Minimal residual disease detection in Ewing sarcoma using an ultrasensitive patient-specific liquid biopsy assay
Mentor Name: Brian Crompton
Ewing Sarcoma is the second most common bone cancer in adolescents and young adults. Although cure rates in children with localized disease approach 75%, treatment has significant toxicity. Circulating tumor DNA (ctDNA) found in blood of patients with Ewing sarcoma has shown promise as an early prognostic biomarker and predictive marker of treatment response. However, more sensitive assays are needed for detection of minimal residual disease (MRD) during treatment and off-treatment surveillance.

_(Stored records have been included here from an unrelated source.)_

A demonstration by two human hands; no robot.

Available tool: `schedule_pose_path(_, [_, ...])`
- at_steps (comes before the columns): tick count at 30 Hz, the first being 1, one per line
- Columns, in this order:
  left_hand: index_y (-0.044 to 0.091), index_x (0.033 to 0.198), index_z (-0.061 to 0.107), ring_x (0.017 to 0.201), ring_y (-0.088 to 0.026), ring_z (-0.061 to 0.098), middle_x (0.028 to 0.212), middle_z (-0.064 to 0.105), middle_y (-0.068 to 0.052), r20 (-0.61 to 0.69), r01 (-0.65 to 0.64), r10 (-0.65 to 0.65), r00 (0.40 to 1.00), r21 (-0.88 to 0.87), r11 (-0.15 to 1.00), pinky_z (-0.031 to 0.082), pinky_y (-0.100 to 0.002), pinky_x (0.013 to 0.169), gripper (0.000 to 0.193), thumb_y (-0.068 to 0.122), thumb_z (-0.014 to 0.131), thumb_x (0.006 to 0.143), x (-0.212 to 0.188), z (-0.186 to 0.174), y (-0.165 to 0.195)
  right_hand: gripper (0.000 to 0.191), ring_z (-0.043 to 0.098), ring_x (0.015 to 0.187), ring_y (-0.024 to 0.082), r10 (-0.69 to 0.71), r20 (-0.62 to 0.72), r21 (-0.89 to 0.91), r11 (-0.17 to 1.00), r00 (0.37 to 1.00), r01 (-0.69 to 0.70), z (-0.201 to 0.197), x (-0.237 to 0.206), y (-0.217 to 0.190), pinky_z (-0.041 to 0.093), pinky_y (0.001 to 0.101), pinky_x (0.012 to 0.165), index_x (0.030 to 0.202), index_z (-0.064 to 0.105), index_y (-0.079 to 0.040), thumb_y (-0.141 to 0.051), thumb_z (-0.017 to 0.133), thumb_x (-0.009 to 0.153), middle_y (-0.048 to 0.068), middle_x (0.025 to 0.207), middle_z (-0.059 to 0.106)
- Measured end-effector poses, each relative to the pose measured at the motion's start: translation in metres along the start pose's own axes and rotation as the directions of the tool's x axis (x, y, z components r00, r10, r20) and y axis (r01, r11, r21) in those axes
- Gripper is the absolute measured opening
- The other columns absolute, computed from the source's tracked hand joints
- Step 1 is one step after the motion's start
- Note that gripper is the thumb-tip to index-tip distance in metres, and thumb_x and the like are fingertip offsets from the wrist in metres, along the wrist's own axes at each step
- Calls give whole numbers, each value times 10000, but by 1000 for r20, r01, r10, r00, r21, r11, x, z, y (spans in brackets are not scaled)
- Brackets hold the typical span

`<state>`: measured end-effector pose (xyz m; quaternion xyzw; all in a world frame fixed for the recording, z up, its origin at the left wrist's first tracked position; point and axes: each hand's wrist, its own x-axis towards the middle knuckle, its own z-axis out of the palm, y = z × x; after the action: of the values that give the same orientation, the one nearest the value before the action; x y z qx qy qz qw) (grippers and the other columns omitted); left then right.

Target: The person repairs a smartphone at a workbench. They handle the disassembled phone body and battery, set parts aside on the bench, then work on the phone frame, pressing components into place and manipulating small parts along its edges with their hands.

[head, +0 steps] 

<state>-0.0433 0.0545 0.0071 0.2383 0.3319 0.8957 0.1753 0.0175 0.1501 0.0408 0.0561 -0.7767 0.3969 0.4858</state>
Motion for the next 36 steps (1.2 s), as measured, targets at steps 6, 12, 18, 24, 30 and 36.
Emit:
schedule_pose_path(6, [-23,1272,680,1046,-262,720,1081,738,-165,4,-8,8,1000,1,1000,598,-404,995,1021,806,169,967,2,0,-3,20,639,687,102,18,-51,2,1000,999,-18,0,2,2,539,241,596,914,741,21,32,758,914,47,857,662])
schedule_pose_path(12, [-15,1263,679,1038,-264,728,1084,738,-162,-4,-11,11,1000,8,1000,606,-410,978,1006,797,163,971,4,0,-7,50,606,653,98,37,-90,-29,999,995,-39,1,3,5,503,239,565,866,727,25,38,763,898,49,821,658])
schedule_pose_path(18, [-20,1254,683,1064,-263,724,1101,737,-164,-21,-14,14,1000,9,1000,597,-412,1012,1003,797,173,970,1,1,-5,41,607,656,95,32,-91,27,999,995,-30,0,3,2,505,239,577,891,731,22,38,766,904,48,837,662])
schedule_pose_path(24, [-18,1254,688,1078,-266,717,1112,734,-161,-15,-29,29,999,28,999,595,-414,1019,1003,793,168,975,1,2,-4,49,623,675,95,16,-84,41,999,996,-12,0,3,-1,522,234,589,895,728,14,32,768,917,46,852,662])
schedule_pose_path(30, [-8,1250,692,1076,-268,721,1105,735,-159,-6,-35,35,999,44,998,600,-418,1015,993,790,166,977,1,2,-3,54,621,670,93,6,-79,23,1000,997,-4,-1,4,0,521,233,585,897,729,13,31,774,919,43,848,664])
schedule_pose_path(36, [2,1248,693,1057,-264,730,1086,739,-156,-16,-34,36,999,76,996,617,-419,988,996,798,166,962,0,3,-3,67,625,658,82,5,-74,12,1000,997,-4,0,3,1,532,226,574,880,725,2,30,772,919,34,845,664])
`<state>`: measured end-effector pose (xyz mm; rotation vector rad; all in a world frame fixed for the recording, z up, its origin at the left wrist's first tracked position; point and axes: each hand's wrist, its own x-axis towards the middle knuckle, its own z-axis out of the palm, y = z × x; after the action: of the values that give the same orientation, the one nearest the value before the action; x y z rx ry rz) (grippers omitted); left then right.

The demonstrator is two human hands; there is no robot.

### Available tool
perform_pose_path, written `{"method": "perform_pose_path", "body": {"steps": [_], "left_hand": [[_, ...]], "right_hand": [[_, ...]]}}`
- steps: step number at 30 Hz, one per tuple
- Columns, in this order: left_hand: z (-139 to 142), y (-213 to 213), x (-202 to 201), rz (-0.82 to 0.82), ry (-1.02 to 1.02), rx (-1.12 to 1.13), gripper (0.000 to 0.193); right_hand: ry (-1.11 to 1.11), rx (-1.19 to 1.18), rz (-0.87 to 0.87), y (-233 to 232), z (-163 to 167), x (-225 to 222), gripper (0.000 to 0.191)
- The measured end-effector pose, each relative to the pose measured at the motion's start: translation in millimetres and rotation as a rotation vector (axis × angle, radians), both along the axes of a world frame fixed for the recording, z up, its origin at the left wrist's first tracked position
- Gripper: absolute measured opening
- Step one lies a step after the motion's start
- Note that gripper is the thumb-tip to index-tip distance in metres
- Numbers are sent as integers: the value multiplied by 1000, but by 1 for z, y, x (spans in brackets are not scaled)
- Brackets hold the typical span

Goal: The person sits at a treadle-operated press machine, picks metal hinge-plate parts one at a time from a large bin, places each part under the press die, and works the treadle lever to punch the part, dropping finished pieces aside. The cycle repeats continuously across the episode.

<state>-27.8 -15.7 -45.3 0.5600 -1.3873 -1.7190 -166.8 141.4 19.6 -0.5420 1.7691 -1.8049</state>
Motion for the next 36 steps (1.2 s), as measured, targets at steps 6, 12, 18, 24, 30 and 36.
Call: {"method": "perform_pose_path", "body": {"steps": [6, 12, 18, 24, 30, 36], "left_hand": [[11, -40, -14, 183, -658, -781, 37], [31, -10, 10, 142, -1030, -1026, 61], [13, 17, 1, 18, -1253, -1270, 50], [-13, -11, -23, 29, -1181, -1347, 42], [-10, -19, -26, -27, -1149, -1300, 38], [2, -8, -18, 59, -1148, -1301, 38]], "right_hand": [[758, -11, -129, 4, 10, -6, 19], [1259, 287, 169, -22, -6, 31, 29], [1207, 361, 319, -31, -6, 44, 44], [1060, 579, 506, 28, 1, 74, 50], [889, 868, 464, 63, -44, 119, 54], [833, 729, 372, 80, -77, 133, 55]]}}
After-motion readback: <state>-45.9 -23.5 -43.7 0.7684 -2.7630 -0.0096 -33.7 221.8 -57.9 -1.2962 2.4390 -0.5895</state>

In this project, we will leverage a patient-specific approach to detect ctDNA as a measure of MRD in patients recently enrolled in a prospective early phase trial. Oncogenic fusions that drive some pediatric cancers, such as Ewing Sarcoma, are expressed from DNA-level translocations that have intronic breakpoints, which are unique to every patient. Disease-specific hybrid capture assays can detect these patient-specific breakpoints in tumor samples or plasma samples with high ctDNA content. Once these breakpoints are identified, droplet digital polymerase chain reaction (ddPCR), using patient-specific primer sets, can detect the presence of ctDNA when it makes up as little as 0.01% of the total cell-free DNA in a plasma sample.